Records for this task Start Marker

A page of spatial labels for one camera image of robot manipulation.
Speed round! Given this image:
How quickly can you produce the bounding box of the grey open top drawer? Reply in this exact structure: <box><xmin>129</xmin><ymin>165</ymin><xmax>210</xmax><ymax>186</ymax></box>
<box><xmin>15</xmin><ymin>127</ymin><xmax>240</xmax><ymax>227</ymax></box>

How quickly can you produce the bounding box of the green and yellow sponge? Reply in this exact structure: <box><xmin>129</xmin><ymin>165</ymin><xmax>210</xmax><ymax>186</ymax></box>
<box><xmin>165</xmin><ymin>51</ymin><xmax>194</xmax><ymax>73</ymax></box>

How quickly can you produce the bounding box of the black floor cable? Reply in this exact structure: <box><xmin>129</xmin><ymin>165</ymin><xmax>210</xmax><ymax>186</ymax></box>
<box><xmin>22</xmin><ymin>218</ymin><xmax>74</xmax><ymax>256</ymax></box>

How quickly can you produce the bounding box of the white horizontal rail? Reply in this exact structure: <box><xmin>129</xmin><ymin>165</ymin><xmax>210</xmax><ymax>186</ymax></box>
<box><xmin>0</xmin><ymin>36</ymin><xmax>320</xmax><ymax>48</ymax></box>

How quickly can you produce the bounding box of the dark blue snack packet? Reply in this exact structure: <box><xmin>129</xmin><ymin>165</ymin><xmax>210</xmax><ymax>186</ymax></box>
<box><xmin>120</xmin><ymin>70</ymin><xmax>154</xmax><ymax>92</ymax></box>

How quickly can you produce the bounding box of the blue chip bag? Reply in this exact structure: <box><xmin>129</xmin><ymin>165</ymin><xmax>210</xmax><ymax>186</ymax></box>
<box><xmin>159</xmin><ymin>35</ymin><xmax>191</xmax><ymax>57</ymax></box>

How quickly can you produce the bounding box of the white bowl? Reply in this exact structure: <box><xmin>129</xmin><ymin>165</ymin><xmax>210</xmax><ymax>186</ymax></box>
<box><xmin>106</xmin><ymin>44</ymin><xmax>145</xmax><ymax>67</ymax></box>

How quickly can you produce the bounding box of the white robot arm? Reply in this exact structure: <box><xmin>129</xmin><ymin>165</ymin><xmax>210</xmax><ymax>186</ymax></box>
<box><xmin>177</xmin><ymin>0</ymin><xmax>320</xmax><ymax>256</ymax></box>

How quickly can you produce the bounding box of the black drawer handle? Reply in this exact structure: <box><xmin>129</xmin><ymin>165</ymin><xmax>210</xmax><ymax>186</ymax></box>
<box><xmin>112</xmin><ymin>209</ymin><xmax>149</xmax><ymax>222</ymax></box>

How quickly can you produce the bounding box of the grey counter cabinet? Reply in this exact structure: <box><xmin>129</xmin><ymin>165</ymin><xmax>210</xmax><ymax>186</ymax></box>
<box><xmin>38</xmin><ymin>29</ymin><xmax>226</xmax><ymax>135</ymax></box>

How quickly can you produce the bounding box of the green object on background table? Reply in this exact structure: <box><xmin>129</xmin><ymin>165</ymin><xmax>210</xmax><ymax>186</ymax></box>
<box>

Records for this task End Marker

Count the lines above that contain "image", and give only the number.

Response to the exercise -
2